Today I am looking at grocery giant Wm. Morrison Supermarkets‘ (LSE: MRW) (NASDAQOTH: MRWSY.US) dividend outlook past 2014.
Dividend outlook slides as sales stutter
Morrisons’ losing battle to get its transformation plan to bite is not an industry secret, and its sales struggles were laid bare once again in the firm’s post-Christmas trading update. Excluding fuel, total sales dropped 1.9% in the six weeks to January 5, while on a like-for-like basis these collapsed 5.6%.
City analysts expect Morrisons’ lagging restructuring plan to culminate in a 12% earnings collapse during the 12 months ending January 2014, with an additional 2% slip anticipated for the following year. A modest 4% bounceback is predicted for 2016.
Despite these current travails, the supermarket is anticipated to raise the full-year dividend 8.5% this year to 12.8p per share, although the effect of continued pressure on the bottom line is likely to keep the payout flat in 2015. However, an earnings improvement from the following year is expected to lead to a resumption of the company’s dividend progressive policy, with a 3% payment advance, to 13.2p, predicted for 2016.

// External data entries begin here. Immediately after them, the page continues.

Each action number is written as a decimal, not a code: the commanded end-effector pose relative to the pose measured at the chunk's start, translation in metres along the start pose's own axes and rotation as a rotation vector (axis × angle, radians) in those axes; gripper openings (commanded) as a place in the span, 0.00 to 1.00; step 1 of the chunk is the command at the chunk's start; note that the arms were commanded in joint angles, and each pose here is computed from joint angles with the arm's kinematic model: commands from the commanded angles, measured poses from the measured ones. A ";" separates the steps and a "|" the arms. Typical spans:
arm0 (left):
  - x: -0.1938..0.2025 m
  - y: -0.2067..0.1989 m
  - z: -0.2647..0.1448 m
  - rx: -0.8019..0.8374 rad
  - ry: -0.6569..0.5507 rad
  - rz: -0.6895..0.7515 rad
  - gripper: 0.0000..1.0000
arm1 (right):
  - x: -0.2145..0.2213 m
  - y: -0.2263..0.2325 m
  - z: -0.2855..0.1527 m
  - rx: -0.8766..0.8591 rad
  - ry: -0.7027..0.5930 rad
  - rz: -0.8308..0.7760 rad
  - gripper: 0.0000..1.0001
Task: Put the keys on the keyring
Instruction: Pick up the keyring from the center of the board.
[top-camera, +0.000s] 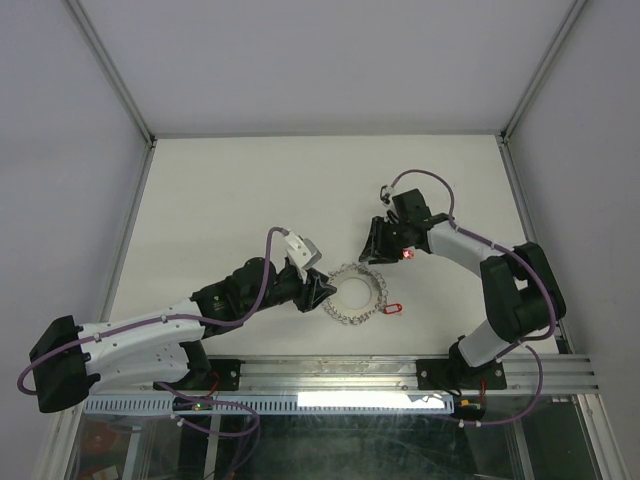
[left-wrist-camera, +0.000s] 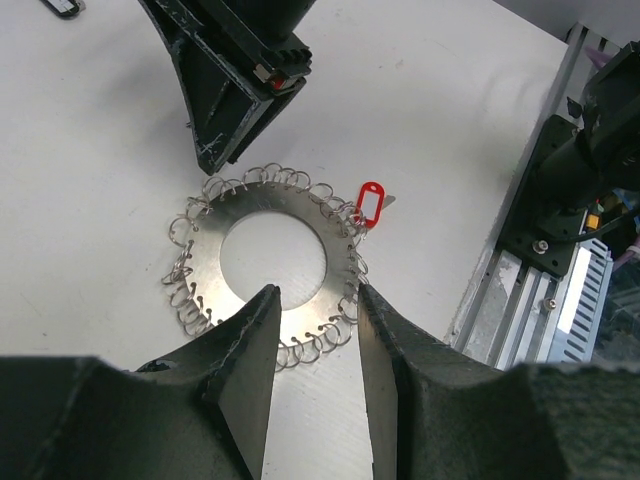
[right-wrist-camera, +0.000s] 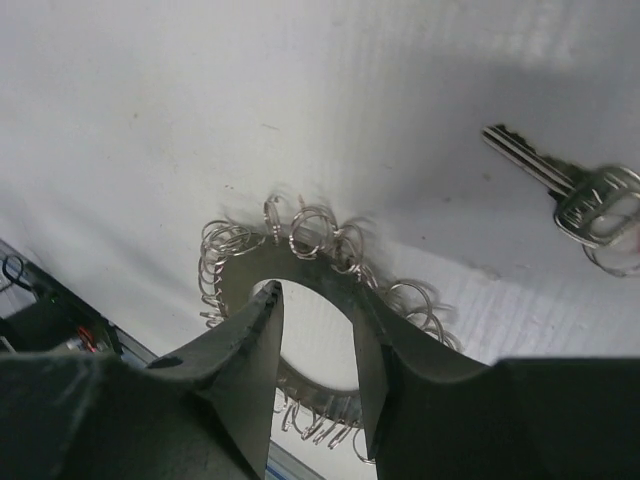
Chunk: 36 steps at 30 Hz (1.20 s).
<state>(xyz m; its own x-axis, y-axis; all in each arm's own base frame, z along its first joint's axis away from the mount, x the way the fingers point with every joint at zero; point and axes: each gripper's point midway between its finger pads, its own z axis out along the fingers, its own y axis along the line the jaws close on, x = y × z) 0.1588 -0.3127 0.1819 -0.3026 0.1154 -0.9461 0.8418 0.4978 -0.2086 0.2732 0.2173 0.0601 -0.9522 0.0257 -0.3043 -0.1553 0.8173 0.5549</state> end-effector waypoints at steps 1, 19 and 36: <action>-0.018 -0.006 0.003 0.012 -0.057 0.004 0.36 | -0.017 0.000 -0.004 0.067 -0.121 0.192 0.36; -0.013 -0.006 0.005 0.017 -0.045 0.002 0.36 | 0.008 -0.050 -0.030 0.266 -0.225 0.372 0.33; -0.013 -0.007 0.005 0.018 -0.041 0.001 0.35 | 0.013 -0.046 -0.014 0.134 -0.163 0.446 0.27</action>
<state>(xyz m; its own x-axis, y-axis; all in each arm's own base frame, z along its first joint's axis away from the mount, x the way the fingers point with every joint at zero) 0.1596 -0.3143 0.1731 -0.3151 0.1370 -0.9391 0.8392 0.5023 -0.2083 0.2536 0.1673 0.0341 -0.8707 0.4606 -0.1723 0.3190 0.7957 0.5149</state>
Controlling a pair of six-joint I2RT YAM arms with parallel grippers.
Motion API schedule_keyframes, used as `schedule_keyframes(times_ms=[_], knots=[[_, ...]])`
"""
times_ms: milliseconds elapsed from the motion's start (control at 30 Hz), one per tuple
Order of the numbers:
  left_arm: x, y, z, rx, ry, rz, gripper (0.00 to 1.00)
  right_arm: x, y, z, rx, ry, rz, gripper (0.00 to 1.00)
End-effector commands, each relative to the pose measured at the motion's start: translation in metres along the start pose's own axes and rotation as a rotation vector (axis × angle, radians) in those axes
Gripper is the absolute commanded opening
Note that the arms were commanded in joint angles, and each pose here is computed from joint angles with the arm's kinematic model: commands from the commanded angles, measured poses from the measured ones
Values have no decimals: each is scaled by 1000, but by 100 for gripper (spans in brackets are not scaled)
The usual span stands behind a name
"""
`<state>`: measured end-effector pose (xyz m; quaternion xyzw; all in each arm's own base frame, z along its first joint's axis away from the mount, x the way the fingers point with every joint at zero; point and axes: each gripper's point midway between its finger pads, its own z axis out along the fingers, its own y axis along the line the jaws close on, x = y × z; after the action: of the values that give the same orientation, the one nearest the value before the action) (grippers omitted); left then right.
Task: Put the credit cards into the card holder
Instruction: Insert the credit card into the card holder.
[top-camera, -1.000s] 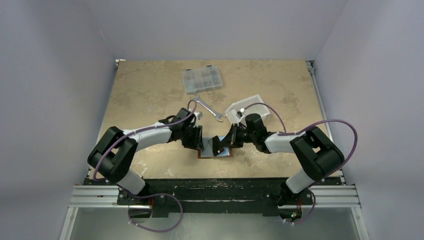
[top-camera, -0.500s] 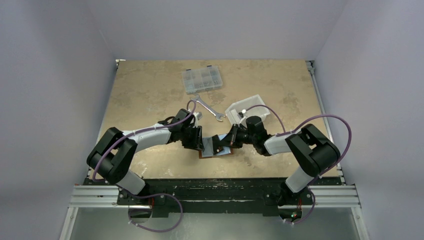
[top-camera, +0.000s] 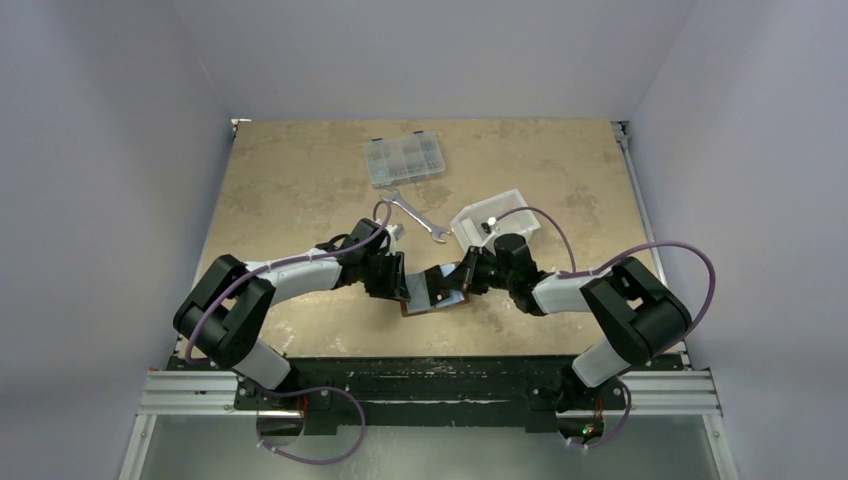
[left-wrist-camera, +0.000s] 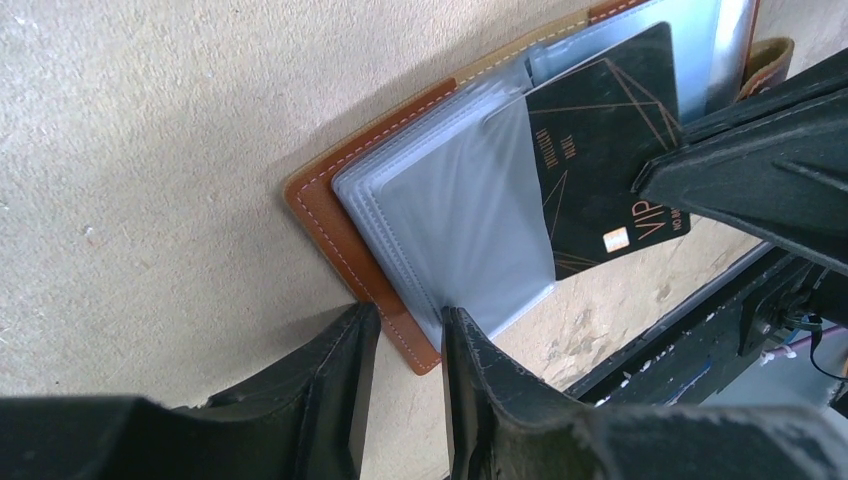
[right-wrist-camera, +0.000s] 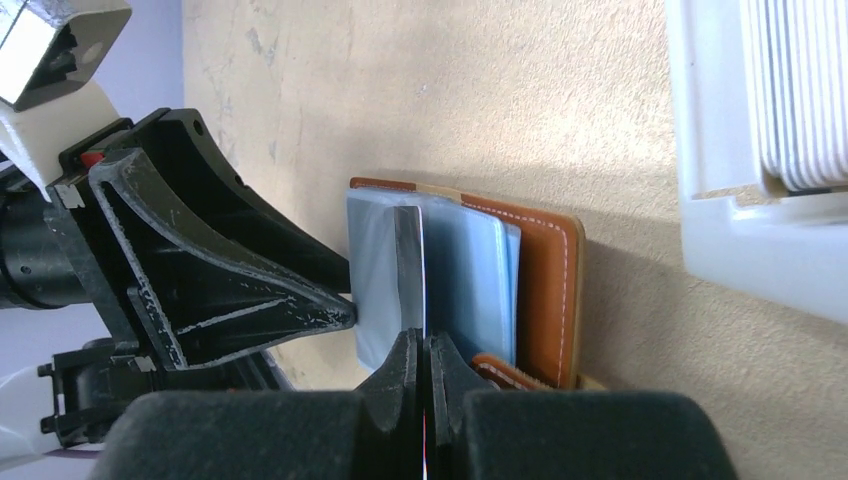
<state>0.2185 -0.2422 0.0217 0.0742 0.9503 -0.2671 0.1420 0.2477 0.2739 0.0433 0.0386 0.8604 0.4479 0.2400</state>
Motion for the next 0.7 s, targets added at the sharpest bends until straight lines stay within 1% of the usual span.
schedule_keyframes(times_ms=[0, 100, 367, 567, 667], knots=[[28, 15, 5, -42, 86, -13, 32, -25, -12, -2, 89, -109, -87, 0], [28, 14, 6, -40, 87, -14, 32, -24, -11, 0, 82, -105, -88, 0], [27, 12, 6, -32, 86, -17, 32, -7, 1, 7, 13, -44, -44, 0], [27, 9, 6, -22, 82, -19, 32, 4, 7, 7, 7, -32, 17, 0], [26, 7, 6, -15, 79, -20, 32, 8, 9, 11, 16, -30, 10, 0]])
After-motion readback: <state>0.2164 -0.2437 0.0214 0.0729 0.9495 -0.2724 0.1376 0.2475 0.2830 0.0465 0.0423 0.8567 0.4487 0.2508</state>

These projections still create hefty yields of 5.1% though 2015 and 5.2% for 2016, way ahead of the current FTSE 100 forward average of 3.2%.
Morrisons has been a firm favourite with income hunters owing to its ultra-positive dividend programme — the firm carries a compound annual growth rate here of 19.4% back to 2009 — but in my opinion dividend growth projections are likely to remain comfortably below previous levels well into the future as the retailer continues to lose market share at a catastrophic rate.
And fears over the firm’s dividend prospects from next year are exacerbated by a heavy deterioration in dividend coverage, with figures of 1.8 times forward earnings from 2015 falling below the historical average well above the security benchmark of 2 times.
On top of this, Morrisons’ deteriorating cash-generating ability should also worry dividend investors, with cash and cash equivalents slumping 14% during February-July to £254m.
As Aldi and Lidl step up their expansion plans to exploit surging demand for budget goods; Waitrose enjoys the fruits of increased footfall from premium shoppers; and J Sainsbury expands its share of the rapidly-declining middle-ground, I expect Morrisons to struggle to turn around its tiring sales outlook any time soon. As a consequence I expect dividends to become less and less bountiful.